══ Data shown ══

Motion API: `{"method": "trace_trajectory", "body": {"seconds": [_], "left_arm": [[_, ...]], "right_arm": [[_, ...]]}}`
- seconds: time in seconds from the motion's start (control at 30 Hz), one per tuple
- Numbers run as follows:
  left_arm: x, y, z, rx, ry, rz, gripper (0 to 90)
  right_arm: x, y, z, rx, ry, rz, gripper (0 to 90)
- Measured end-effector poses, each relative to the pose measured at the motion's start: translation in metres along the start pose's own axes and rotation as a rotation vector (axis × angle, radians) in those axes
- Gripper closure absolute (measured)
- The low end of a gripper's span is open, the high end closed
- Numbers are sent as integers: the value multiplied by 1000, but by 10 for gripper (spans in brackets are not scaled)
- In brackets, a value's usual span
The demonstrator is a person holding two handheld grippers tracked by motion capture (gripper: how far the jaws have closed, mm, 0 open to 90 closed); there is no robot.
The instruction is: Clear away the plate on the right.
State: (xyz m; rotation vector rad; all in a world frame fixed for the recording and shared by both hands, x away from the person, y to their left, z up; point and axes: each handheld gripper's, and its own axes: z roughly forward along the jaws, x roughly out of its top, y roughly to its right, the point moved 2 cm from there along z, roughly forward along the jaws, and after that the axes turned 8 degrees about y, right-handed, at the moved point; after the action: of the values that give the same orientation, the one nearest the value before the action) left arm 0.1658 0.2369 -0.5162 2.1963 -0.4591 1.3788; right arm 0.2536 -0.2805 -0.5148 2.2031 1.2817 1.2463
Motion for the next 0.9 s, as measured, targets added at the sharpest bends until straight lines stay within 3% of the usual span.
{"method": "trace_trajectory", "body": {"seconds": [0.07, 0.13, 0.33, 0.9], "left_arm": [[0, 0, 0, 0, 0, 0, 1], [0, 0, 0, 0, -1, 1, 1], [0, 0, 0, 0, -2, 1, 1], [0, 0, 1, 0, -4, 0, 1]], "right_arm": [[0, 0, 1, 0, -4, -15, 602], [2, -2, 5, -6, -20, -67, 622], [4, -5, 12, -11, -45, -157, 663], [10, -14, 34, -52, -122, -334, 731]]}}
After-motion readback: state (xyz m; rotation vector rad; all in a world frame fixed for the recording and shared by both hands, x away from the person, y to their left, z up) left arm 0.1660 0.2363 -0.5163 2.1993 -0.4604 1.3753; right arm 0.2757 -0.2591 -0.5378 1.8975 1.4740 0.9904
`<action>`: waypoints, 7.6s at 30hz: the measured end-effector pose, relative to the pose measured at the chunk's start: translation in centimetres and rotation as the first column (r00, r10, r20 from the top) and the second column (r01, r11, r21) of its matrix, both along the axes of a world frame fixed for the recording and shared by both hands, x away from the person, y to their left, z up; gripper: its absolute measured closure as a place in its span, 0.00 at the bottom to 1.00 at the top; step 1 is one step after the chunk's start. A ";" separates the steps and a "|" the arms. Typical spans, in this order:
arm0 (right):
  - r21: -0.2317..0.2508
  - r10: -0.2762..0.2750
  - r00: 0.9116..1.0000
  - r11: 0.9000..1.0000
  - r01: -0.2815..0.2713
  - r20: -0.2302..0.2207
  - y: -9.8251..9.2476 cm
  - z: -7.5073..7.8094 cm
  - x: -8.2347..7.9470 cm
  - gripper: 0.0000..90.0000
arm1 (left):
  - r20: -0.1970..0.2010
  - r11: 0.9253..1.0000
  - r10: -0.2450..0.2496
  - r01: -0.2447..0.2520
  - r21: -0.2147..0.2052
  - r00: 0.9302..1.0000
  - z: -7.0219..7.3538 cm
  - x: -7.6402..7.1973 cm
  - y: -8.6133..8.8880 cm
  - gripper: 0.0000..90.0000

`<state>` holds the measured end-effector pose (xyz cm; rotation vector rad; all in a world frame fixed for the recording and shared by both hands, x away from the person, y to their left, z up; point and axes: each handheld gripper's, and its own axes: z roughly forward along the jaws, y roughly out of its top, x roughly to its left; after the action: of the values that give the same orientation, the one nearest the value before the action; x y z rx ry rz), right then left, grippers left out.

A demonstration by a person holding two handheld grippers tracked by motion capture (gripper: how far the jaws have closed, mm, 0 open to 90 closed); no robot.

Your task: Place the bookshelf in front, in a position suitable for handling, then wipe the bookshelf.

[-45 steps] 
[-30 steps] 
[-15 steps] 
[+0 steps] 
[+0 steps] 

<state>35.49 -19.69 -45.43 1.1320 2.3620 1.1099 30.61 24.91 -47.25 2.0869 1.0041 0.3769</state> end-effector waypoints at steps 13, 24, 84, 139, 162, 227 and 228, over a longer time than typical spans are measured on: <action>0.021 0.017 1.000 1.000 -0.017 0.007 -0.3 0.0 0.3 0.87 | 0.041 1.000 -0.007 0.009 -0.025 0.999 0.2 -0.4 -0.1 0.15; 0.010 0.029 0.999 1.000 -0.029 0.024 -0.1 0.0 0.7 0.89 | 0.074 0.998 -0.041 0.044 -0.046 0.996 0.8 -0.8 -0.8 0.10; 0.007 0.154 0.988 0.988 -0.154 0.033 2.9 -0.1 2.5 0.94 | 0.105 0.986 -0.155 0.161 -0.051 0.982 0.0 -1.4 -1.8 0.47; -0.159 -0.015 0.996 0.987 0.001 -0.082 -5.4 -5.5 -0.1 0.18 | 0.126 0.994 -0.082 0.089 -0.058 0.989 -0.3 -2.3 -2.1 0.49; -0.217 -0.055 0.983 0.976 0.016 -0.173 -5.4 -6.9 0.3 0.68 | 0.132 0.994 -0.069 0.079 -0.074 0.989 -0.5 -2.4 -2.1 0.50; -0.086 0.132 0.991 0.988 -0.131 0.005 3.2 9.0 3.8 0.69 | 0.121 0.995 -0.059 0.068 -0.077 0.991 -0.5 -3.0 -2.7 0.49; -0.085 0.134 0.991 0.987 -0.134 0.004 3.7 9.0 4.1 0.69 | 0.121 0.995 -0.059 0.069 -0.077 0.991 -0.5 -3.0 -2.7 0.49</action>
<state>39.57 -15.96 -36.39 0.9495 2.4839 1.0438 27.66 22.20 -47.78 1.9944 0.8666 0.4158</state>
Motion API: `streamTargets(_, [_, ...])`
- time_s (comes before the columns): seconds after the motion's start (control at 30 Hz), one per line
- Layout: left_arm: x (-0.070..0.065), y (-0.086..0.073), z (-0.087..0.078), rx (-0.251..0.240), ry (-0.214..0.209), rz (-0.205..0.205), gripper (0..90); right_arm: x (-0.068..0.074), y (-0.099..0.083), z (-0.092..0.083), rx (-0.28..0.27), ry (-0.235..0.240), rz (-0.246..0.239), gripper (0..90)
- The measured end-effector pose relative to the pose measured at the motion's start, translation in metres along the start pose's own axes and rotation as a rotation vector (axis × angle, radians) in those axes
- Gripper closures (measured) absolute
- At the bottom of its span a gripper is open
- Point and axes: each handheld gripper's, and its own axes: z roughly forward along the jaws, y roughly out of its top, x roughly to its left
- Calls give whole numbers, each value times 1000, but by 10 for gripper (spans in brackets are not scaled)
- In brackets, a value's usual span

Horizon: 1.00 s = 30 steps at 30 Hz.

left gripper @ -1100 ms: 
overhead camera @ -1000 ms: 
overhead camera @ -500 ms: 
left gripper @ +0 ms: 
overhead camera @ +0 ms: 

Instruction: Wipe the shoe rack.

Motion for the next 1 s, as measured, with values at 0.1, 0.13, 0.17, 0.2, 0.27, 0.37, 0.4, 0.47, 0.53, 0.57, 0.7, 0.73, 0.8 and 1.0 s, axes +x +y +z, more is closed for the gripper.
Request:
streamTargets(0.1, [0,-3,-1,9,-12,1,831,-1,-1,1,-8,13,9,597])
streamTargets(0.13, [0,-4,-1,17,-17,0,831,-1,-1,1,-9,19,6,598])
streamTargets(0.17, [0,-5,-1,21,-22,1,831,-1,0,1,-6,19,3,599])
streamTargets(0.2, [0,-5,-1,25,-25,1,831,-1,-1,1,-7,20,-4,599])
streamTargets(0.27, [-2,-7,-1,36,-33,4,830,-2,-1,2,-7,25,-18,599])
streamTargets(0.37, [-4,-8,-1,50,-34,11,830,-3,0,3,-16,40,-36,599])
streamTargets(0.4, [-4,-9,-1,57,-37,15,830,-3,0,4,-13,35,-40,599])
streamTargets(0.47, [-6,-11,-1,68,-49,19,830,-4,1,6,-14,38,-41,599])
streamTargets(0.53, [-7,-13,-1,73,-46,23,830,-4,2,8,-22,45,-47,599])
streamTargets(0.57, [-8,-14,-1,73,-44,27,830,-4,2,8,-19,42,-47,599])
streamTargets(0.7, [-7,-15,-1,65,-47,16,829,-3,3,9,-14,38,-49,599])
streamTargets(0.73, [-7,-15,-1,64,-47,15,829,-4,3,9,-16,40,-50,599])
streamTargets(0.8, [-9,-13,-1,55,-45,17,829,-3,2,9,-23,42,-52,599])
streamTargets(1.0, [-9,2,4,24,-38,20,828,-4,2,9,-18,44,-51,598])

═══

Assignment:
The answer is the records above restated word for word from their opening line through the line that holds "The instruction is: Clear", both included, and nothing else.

Answer below:
Motion API: `{"method": "trace_trajectory", "body": {"seconds": [_], "left_arm": [[_, ...]], "right_arm": [[_, ...]]}}`
- seconds: time in seconds from the motion's start (control at 30 Hz), one per tuple
- Numbers run as follows:
  left_arm: x, y, z, rx, ry, rz, gripper (0 to 90)
  right_arm: x, y, z, rx, ry, rz, gripper (0 to 90)
- Measured end-effector poses, each relative to the pose measured at the motion's start: translation in metres along the start pose's own axes and rotation as a rotation vector (axis × angle, radians) in those axes
- Gripper closure absolute (measured)
- The low end of a gripper's span is open, the high end closed
- Numbers are sent as integers: the value multiplied by 1000, but by 10 for gripper (spans in brackets are not scaled)
- In brackets, a value's usual span
The demonstrator is a person holding two handheld grippers tracked by motion capture (gripper: how far the jaws have closed, mm, 0 open to 90 closed); there is no robot.
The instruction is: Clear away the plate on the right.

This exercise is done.